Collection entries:
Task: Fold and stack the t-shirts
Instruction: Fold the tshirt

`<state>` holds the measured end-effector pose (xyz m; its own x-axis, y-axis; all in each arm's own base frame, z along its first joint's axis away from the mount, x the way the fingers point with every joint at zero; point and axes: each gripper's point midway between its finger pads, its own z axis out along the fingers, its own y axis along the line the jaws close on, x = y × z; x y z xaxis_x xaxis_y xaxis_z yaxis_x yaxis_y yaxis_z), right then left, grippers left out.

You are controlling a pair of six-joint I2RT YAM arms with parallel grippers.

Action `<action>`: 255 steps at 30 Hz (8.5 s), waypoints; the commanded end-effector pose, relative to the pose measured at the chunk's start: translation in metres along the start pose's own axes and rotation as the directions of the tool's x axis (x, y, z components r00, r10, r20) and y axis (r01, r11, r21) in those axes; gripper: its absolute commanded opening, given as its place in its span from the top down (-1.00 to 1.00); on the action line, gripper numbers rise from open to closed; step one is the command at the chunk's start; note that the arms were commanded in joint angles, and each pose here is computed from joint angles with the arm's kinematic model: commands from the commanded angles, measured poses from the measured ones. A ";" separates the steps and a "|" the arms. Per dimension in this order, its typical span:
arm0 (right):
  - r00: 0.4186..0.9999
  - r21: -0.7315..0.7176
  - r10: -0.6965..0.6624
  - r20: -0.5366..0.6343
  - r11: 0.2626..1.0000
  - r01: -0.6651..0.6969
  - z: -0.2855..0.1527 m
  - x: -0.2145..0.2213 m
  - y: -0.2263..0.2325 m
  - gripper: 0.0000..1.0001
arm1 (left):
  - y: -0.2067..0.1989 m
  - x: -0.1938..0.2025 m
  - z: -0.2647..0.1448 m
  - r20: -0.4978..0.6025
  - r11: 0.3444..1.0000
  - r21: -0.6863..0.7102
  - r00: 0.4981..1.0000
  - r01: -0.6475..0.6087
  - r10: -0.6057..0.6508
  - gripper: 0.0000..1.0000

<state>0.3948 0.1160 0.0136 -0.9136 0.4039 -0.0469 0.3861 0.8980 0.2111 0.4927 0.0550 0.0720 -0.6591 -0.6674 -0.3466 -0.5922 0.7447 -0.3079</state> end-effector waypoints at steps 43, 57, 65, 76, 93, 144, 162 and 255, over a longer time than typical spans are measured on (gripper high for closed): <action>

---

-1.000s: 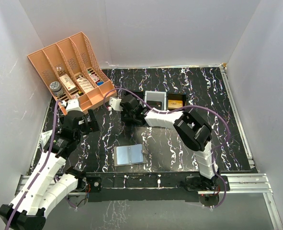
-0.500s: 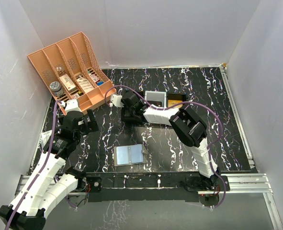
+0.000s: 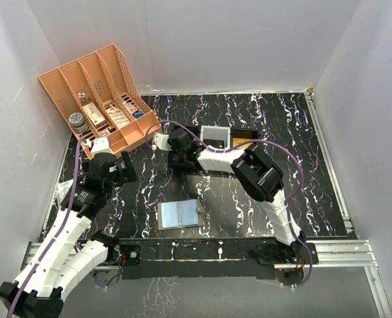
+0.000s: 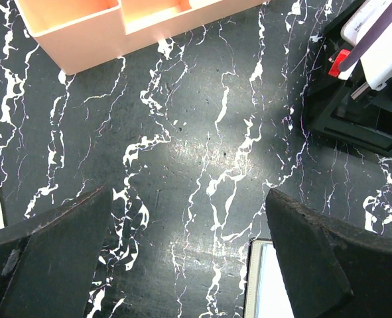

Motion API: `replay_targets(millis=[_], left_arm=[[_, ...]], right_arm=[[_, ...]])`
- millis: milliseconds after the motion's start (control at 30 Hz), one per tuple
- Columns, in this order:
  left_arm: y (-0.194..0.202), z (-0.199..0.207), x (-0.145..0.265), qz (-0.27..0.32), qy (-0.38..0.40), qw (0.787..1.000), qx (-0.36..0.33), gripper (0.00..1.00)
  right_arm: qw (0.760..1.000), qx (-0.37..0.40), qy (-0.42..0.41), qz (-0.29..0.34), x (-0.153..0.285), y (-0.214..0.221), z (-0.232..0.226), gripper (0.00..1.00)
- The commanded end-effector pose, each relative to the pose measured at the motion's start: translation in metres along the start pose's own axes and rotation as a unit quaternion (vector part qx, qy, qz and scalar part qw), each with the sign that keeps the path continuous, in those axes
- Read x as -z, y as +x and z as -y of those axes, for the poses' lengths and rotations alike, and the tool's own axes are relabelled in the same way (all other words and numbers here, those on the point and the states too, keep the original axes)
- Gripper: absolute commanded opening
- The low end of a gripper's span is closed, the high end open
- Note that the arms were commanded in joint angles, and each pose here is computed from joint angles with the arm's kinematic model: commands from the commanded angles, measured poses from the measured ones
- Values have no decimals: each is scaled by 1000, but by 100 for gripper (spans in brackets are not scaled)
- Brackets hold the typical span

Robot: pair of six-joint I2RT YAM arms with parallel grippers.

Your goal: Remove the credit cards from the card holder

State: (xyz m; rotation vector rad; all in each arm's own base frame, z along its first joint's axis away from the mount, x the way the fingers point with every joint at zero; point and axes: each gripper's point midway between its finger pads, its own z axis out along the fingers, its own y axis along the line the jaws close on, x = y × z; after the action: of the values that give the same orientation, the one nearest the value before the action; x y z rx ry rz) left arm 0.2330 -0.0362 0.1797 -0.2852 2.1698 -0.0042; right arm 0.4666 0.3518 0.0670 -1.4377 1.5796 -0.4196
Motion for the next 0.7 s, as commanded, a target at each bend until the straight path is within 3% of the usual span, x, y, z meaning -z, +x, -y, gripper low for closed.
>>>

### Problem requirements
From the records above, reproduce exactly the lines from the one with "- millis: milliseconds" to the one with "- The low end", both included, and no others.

### Final answer
- millis: milliseconds after the motion's start (control at 30 Hz), one per tuple
- Columns, in this order:
  left_arm: y (-0.194..0.202), z (-0.199..0.207), x (-0.145..0.265), qz (-0.27..0.32), qy (-0.38..0.40), qw (0.787..1.000), qx (-0.36..0.33), gripper (0.00..1.00)
  right_arm: qw (0.760..1.000), qx (-0.37..0.40), qy (-0.42..0.41), qz (-0.29..0.34), x (-0.153..0.285), y (-0.214..0.221), z (-0.232..0.226), gripper (0.00..1.00)
- The commanded end-effector pose, each relative to the pose measured at the motion's start: translation in metres along the start pose's own axes and rotation as a unit quaternion (vector part qx, qy, qz and scalar part qw), each with the sign that keeps the path continuous, in those axes
- Read x as -z, y as +x and z as -y of those axes, for the poses' lengths and rotations alike, and the tool's own axes are relabelled in the same way (all other words and numbers here, those on the point and the states too, keep the original axes)
- Gripper: absolute commanded opening
- The low end of a gripper's span is closed, the high end open

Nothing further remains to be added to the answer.